Port-au-Prince, Agency
The cholera outbreak that has claimed 583 lives in this impoverished Caribbean nation threatens the country's security, Haitian health authorities said Tuesday.
"The epidemic has already passed being more than a simple urgent humanitarian matter and is a national security problem," Health Ministry Director-General Gabriel Timothee told a press conference in Port-au-Prince.
He said 9,123 people have been hospitalized due to the disease, the first cases of which were reported on Oct. 19.
"It will take a lot of time to be able to control this epidemic," Dr. Timothee said, expressing concern over the spread of cholera to regions that had not been affected initially.

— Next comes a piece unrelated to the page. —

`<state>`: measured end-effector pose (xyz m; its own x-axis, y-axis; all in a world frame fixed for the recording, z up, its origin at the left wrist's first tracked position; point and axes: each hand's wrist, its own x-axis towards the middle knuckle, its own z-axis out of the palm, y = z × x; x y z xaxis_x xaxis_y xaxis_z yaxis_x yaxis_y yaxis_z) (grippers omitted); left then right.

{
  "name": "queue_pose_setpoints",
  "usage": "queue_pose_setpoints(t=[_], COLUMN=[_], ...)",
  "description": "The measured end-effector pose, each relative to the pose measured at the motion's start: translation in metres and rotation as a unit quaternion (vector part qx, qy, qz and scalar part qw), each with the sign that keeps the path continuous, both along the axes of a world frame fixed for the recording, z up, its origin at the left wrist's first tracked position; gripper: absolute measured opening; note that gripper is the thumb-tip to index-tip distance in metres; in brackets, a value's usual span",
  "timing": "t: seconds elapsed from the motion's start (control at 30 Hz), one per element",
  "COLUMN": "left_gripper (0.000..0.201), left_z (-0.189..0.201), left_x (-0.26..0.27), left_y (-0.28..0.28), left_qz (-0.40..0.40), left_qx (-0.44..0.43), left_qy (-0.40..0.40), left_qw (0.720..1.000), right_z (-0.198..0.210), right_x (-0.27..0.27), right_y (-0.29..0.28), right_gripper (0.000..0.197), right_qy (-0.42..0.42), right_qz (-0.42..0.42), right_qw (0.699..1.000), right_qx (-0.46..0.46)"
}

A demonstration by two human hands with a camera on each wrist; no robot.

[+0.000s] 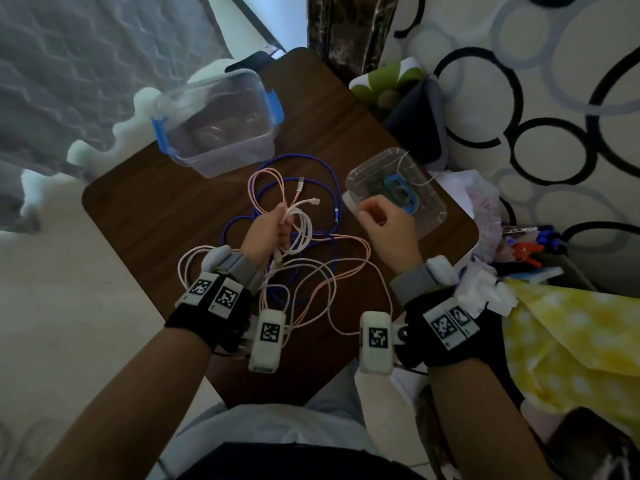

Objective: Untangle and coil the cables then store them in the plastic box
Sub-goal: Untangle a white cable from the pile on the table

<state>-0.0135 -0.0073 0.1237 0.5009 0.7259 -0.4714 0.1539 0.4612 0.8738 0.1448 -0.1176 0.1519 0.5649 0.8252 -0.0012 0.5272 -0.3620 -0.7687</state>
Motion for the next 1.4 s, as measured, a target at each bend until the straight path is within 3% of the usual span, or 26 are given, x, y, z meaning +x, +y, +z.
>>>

That is the case in the southern part of the country, where four people have been identified who are suspected of contracting the disease but who - the doctor said - have been "stabilized."
Timothee also said that between Oct. 22 and Nov. 7 in the capital slum of Cite Soleil 115 cases were reported, and one of those people died.
Since the outbreak started, officials' greatest fear has been that the illness would spread to the camps in and around Port-au-Prince holding thousands of people displaced by the Jan. 12 earthquake, which left more than 250,000 dead.
In addition, cases have been detected in places that had been free of the disease in the northern province of Artibonite, where the outbreak began.
However, in the first cholera foci detected in Artibonite and in the eastern part of the country there have been no additional deaths in recent days, Timothee emphasized.
Public health authorities reported that they are setting up Cholera Treatment Centers and equipping public and private hospitals to fight the epidemic.
In places such as Saint-Marc, Artibonite, the members of the public who are "afraid" of infection have rejected the establishment of a CTC.
"It's a big problem," said Health Ministry official Joscelyne Pierre-Louis, who called for "avoiding discrimination."